Os espectadores pareciam ser mais influenciados pelo contexto do que pelo comportamento de Oliver. Quando o pai de Molinaro era retratado fazendo algo encarado como positivo, os participantes julgavam as emoções de Oliver como positivas, mesmo que ele tivesse sido filmado reagindo a algo negativo.
"Não há evidências de que as pessoas realmente vejam o cachorro", disse Wynne. "Elas parecem ter uma espécie de ponto cego em torno do próprio cachorro."
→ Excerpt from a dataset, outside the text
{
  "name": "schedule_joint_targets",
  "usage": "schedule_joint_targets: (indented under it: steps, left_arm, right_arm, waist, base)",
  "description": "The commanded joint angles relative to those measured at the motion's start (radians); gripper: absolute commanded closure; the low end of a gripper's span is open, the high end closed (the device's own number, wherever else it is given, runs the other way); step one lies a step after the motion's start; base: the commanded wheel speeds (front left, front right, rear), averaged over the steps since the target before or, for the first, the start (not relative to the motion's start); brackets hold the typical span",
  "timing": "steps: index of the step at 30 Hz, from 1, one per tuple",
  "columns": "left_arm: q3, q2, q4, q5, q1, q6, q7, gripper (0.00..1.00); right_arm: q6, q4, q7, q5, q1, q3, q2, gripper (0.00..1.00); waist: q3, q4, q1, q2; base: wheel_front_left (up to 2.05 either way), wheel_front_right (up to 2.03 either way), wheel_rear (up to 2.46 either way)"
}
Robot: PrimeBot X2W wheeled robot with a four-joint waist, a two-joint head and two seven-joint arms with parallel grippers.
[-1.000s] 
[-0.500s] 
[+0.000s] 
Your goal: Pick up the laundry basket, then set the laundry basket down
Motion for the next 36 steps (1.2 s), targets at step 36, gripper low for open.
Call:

O estudo tem limitações, incluindo o fato de que foi baseado no comportamento de apenas um cachorro. As pessoas também podem se sair melhor ao avaliar as emoções de seus próprios cães, segundo Wynne, e provavelmente teriam notado sinais de intenso terror ou trauma. (Os cientistas não submeteram Oliver a experiências extremamente negativas.)
Ainda assim, ele espera que o estudo seja um alerta para os tutores. "Estou levando isso a sério na minha própria vida", disse Wynne, que recentemente adotou um galgo aposentado das corridas.
"Estou transformando isso em um projeto para aprender como ela se expressa, porque, se eu souber o que a faz feliz e infeliz, então posso guiar sua vida em direção a uma maior felicidade."
Infelizmente, Oliver não viveu o suficiente para ver o estudo publicado. "Mas é positivo que ele seja lembrado nesta pesquisa", afirmou Molinaro.